Laboratory of Neurovascular Inflammation and Neurodegeneration, Department of Biomedical Engineering, Center for Injury Bio Mechanics, Materials and Medicine, New Jersey Institute of Technology, 111 Lock Street, Newark, NJ, 07102, USA.
Department of Pharmacology and Experimental Neuroscience, University of Nebraska Medical Center, Omaha, NE, 68198, USA.
Mol Neurobiol. 2018 Jul;55(7):5937-5950. doi: 10.1007/s12035-017-0811-0. Epub 2017 Nov 11.
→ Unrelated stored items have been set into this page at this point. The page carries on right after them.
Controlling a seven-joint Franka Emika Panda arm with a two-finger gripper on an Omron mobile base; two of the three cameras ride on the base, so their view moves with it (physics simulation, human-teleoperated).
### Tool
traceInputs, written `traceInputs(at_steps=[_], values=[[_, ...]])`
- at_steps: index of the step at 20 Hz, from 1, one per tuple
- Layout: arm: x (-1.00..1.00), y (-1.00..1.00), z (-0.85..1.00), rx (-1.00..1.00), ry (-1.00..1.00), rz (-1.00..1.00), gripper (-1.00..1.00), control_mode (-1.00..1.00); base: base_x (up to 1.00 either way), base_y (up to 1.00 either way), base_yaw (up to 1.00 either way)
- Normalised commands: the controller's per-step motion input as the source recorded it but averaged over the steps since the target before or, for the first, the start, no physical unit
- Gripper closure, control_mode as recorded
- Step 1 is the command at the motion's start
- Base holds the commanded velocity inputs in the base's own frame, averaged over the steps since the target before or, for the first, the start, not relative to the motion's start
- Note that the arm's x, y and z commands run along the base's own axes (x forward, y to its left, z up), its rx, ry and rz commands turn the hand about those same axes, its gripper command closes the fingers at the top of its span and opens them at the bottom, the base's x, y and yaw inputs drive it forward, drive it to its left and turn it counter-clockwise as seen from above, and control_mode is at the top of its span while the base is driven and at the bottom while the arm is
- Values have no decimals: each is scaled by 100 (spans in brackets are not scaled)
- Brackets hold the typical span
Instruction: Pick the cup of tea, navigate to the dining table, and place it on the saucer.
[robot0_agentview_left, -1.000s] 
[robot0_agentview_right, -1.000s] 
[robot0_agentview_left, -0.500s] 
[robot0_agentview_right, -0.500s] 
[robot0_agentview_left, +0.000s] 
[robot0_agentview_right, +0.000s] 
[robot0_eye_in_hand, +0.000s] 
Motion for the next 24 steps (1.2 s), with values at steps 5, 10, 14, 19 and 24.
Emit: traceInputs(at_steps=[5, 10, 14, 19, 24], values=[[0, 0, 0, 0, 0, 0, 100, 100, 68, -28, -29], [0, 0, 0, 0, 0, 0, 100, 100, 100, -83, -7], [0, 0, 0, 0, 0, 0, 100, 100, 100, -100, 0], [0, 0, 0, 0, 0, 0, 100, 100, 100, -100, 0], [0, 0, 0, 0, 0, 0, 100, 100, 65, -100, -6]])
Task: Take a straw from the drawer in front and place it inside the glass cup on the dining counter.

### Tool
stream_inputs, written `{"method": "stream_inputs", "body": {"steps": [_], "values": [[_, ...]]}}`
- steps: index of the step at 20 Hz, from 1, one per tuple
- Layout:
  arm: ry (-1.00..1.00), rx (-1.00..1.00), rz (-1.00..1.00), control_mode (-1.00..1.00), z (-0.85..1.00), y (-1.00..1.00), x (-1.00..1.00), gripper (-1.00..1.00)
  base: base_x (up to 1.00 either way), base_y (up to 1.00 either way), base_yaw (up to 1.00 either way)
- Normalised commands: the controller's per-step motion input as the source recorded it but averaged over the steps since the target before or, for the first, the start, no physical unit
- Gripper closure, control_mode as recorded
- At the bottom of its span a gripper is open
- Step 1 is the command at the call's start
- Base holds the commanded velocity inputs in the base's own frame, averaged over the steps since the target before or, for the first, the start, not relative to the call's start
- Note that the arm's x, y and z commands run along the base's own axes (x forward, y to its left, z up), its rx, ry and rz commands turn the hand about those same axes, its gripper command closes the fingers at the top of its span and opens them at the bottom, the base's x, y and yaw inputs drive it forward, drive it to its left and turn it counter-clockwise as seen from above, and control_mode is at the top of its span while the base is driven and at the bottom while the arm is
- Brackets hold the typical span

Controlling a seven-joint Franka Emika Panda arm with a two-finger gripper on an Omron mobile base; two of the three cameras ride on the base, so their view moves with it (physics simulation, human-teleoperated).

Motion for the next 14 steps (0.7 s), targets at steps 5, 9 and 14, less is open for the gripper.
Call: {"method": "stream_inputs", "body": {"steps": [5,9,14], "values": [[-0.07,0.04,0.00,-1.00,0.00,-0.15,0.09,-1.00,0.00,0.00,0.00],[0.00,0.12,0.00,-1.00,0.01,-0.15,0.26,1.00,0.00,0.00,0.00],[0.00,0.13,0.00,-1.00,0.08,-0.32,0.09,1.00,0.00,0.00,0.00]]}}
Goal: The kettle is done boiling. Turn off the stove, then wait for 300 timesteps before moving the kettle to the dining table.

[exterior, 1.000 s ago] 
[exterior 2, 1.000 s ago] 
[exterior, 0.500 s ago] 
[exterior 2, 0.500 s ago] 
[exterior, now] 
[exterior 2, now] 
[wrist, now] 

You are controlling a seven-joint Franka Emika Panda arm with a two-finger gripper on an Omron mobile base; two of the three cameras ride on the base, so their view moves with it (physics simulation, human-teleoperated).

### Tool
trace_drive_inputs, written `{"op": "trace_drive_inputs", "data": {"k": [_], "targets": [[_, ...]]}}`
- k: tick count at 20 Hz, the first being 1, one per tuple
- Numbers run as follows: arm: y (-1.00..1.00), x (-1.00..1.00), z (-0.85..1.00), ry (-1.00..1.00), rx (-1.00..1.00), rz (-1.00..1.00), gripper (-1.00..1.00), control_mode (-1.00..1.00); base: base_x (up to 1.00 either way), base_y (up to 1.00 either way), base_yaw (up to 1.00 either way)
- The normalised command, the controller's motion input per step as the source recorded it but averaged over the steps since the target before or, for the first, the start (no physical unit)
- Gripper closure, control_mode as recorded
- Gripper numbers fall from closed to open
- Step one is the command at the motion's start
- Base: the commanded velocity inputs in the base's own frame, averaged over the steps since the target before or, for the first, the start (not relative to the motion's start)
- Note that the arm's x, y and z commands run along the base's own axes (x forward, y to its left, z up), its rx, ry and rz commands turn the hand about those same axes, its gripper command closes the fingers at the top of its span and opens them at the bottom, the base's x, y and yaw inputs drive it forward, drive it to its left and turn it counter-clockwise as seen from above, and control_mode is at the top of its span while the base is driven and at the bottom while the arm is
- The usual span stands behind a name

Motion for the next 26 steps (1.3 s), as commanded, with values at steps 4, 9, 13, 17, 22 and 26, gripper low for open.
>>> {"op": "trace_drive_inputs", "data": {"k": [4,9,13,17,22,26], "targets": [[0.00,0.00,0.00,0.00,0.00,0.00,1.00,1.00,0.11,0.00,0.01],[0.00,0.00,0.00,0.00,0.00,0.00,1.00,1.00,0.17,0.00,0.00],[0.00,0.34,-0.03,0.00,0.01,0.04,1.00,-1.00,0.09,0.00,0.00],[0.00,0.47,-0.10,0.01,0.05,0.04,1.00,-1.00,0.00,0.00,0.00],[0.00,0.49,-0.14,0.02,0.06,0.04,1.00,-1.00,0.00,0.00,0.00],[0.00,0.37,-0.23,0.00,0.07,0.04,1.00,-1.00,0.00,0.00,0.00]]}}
Wernicke's encephalopathy, a common neurological disease, is caused by thiamine (vitamin B1) deficiency. Neuropathy resulting from thiamine deficiency is a hallmark of Wernicke-Korsakoff syndrome in chronic alcohol users. The underlying mechanisms of this deficiency and progression of neuropathy remain to be understood. To uncover the unknown mechanisms of thiamine deficiency in alcohol abuse, we used chronic alcohol consumption or thiamine deficiency diet ingestion in animal models. Observations from animal models were validated in primary human neuronal culture for neurodegenerative process. We employed radio-labeled bio-distribution of thiamine, qualitative and quantitative analyses of the various biomarkers and neurodegenerative process. In the present studies, we established that disruption of thiamine transport across the intestinal gut blood-brain barrier axis as the cause of thiamine deficiency in the brain for neurodegeneration. We found that reduction in thiamine transport across these interfaces was the cause of reduction in the synthesis of thiamine pyrophosphate (TPP), an active cofactor for pyruvate dehydrogenase E1α (PDHE1α). Our findings revealed that decrease in the levels of PDHE1α cofactors switched on the activation of PD kinase (PDK) in the brain, thereby triggering the neuronal phosphorylation of PDHE1α (p-PDHE1α). Dysfunctional phosphorylated PDHE1α causes the reduction of mitochondrial aerobic respiration that led to neurodegeneration. We concluded that impairment of thiamine transport across the gut-BBB-axis that led to insufficient TPP synthesis was critical to Wernicke-neuropathy, which could be effectively prevented by stabilizing the thiamine transporters.
威尼克脑病,一种常见的神经疾病,是由硫胺素(维生素 B1)缺乏引起的。由于硫胺素缺乏引起的神经病变是慢性酒精使用者威尼克-科尔萨科夫综合征的标志。这种缺乏和神经病变进展的潜在机制仍有待了解。为了揭示酒精滥用中硫胺素缺乏的未知机制,我们在动物模型中使用慢性酒精消耗或硫胺素缺乏饮食摄入。动物模型的观察结果在原代人神经元培养物中得到了神经退行性过程的验证。我们采用放射性标记的硫胺素生物分布、各种生物标志物的定性和定量分析以及神经退行性过程。在本研究中,我们确定了跨肠道血脑屏障轴的硫胺素转运中断是导致大脑中硫胺素缺乏和神经退行性变的原因。我们发现,这些界面上的硫胺素转运减少是导致硫胺素焦磷酸(TPP)合成减少的原因,TPP 是丙酮酸脱氢酶 E1α(PDHE1α)的活性辅因子。我们的研究结果表明,PDHE1α 辅因子水平的降低会激活大脑中的 PD 激酶(PDK),从而触发 PDHE1α 的神经元磷酸化(p-PDHE1α)。功能失调的磷酸化 PDHE1α 导致线粒体需氧呼吸减少,从而导致神经退行性变。我们得出结论,跨肠-脑血屏障轴的硫胺素转运受损导致 TPP 合成不足是威尼克神经病的关键,通过稳定硫胺素转运体可以有效地预防。